The Compound Clustering module of the Hermite platform provides the compound clustering function, which realizes compound clustering based on the widely recognized K-Means algorithm and DBSCAN algorithm. At the same time, it provides a massive compound library built into the Hermite platform, which helps you expand the chemical space of compound clustering.
This tutorial is based on the Compound Clustering module of the Hermite platform for clustering 30 compounds into 5 classes.
The documents required for this tutorial are as follows:
1. Usage
1.1 Entrance
The left general menu bar Function → Molecular Recommendation → Compound Clustering .
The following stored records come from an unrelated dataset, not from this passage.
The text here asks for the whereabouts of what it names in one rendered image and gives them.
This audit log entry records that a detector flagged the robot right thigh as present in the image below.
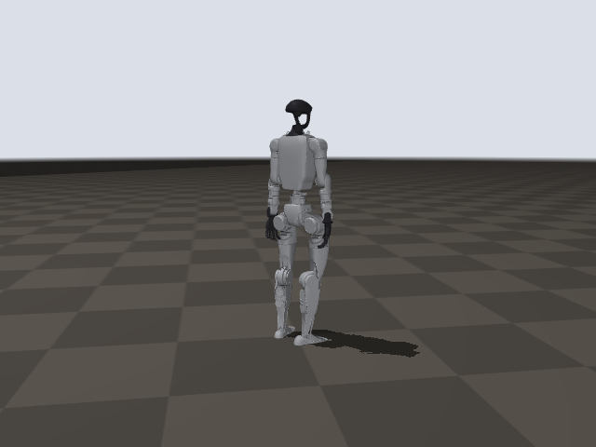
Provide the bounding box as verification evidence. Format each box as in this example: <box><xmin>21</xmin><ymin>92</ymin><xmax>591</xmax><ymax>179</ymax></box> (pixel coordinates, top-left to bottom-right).
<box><xmin>299</xmin><ymin>211</ymin><xmax>330</xmax><ymax>288</ymax></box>

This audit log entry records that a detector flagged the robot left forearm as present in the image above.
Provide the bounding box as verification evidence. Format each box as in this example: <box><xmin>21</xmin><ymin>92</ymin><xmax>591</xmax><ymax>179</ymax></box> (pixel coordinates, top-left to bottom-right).
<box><xmin>267</xmin><ymin>179</ymin><xmax>280</xmax><ymax>215</ymax></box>

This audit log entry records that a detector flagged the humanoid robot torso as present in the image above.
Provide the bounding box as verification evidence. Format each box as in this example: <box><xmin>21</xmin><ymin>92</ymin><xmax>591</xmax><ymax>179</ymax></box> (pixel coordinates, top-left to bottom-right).
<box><xmin>278</xmin><ymin>131</ymin><xmax>316</xmax><ymax>227</ymax></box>

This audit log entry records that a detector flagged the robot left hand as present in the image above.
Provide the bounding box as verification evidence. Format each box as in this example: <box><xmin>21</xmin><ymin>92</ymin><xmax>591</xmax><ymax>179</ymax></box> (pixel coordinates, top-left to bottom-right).
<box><xmin>265</xmin><ymin>207</ymin><xmax>283</xmax><ymax>240</ymax></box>

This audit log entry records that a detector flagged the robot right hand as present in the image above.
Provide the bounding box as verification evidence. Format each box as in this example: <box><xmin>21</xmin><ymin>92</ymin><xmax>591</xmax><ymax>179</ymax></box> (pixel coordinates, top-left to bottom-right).
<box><xmin>318</xmin><ymin>212</ymin><xmax>332</xmax><ymax>249</ymax></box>

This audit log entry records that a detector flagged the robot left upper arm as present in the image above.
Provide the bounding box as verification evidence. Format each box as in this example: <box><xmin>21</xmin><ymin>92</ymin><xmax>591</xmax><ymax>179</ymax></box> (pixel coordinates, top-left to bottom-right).
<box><xmin>270</xmin><ymin>138</ymin><xmax>281</xmax><ymax>184</ymax></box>

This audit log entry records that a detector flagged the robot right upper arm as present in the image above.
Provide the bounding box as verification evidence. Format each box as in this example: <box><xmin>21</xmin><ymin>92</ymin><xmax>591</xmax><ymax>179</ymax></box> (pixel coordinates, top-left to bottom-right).
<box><xmin>308</xmin><ymin>137</ymin><xmax>328</xmax><ymax>187</ymax></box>

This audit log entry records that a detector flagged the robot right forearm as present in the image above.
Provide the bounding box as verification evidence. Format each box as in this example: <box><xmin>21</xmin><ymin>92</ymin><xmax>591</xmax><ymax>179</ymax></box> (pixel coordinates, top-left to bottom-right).
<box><xmin>318</xmin><ymin>174</ymin><xmax>333</xmax><ymax>220</ymax></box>

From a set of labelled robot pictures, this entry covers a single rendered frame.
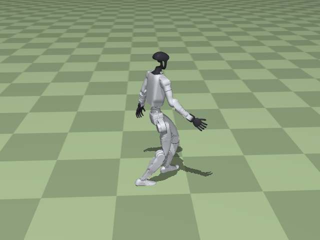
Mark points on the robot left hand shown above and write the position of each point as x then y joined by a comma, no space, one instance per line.
139,110

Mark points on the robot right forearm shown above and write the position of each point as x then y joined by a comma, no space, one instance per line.
181,110

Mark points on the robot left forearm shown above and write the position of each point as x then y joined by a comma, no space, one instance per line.
142,99

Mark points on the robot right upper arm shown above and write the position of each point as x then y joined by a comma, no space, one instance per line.
165,84

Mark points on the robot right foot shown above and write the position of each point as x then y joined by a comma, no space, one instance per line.
148,182

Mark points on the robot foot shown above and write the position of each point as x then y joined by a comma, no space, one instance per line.
164,169
148,182

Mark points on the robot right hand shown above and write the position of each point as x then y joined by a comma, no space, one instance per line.
197,122

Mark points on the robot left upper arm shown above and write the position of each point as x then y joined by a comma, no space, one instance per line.
144,85

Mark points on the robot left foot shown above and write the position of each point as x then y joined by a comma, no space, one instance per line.
164,169

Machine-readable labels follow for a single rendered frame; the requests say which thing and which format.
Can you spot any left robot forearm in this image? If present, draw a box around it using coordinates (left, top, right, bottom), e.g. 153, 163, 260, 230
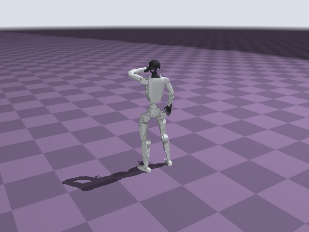
129, 67, 147, 74

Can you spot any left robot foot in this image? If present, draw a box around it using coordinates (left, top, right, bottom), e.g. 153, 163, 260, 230
138, 165, 151, 173

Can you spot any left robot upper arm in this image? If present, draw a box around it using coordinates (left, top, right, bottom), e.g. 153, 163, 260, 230
128, 72, 148, 85

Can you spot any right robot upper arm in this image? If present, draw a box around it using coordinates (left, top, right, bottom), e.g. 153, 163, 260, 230
164, 77, 174, 97

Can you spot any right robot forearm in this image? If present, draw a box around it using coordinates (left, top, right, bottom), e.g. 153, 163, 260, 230
167, 95, 174, 107

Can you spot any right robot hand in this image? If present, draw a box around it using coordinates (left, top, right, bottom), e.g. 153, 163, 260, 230
164, 104, 172, 116

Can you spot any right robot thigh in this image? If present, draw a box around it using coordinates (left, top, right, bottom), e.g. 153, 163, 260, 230
156, 110, 168, 142
The operation box of Compound Clustering appears on the right (shown in the red box), and the overall interface is as follows:

1.2 Upload molecular dataset
Select File
Click the "Select File" checkbox → Select CompoundClustering.smi file from the local folder and upload it.
Click "Next" to enter the next operation.

1.3 Settings
Fingerprint Type selects "Topological", and molecular features are extracted by RDKit's topological fingerprint;
Clustering Mode ( Clustering Mode) Select Number of Clusters and set the number of classifications to 5;
Ligand Filter is not set, do not filter molecules;
Name the task "30compounds" at Job Name.
Click "Submit" to submit the task.

2. Results analysis
2.1 Entrance
In the left general menu bar Job → find the task 30compounds → click Download in the Operation column to download the result of the task.

2.2 Check the results
Download and get a .csv file, open the file to see the results:
According to the number labeling in the Cluster column, it can be seen that these 30 compounds are correctly divided into 5 categories. In addition, the calculated MolWt (molecular weight), HBD (number of hydrogen bond donors), HBA (number of hydrogen bond acceptors), LogP (lipid-water partition coefficient) and RotB (number of rotatable bonds) can help us screen the drug-like properties of compounds.